:: DATASET CONTENT ::
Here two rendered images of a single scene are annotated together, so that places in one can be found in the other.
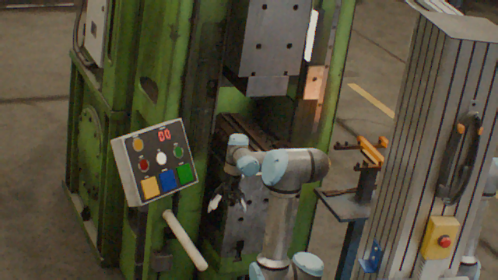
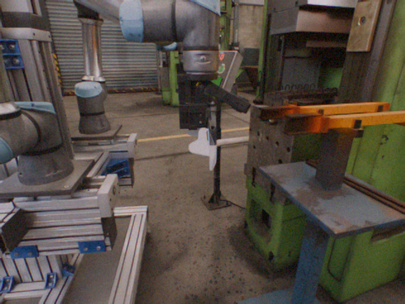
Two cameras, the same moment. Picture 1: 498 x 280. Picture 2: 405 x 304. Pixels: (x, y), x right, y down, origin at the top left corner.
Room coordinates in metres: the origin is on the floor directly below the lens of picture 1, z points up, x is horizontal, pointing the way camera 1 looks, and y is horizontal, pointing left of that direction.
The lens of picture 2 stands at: (3.09, -1.40, 1.17)
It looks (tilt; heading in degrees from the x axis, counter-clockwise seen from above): 22 degrees down; 99
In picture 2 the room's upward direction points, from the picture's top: straight up
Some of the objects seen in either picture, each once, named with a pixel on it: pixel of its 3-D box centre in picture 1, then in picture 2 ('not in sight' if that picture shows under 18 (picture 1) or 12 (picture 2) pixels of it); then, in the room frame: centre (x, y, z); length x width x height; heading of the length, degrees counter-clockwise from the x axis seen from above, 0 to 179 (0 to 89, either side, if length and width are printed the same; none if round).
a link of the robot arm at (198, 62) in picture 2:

:: DIRECTIONS ::
Check each line of the records for the string "looks" and state how many lines contain it. Give only the number.

:: TASK OUTPUT ::
2